__WORK TASK__:
I would like you to transcribe all of the data exactly.

DATASET CONTENT below:

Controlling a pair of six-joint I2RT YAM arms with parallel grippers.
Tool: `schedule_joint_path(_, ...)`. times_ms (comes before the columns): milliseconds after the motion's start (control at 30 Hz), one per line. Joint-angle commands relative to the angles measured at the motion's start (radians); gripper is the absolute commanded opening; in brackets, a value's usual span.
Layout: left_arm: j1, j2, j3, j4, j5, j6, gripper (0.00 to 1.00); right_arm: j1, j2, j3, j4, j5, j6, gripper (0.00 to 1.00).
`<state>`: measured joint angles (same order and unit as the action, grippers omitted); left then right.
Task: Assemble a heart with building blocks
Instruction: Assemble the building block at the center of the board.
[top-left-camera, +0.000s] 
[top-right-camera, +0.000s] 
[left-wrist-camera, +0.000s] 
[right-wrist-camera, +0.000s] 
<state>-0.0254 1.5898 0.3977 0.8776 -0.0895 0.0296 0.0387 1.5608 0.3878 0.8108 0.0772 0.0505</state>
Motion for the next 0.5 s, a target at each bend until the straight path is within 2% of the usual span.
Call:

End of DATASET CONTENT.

__EXPECTED OUTPUT__:
Controlling a pair of six-joint I2RT YAM arms with parallel grippers.
Tool: `schedule_joint_path(_, ...)`. times_ms (comes before the columns): milliseconds after the motion's start (control at 30 Hz), one per line. Joint-angle commands relative to the angles measured at the motion's start (radians); gripper is the absolute commanded opening; in brackets, a value's usual span.
Layout: left_arm: j1, j2, j3, j4, j5, j6, gripper (0.00 to 1.00); right_arm: j1, j2, j3, j4, j5, j6, gripper (0.00 to 1.00).
`<state>`: measured joint angles (same order and unit as the action, grippers omitted); left then right.
Task: Assemble a heart with building blocks
Instruction: Assemble the building block at the center of the board.
[top-left-camera, +0.000s] 
[top-right-camera, +0.000s] 
[left-wrist-camera, +0.000s] 
[right-wrist-camera, +0.000s] 
<state>-0.0254 1.5898 0.3977 0.8776 -0.0895 0.0296 0.0387 1.5608 0.3878 0.8108 0.0772 0.0505</state>
Motion for the next 0.5 s, a target at each bend until the straight path is within 2% of the usual span.
Call:

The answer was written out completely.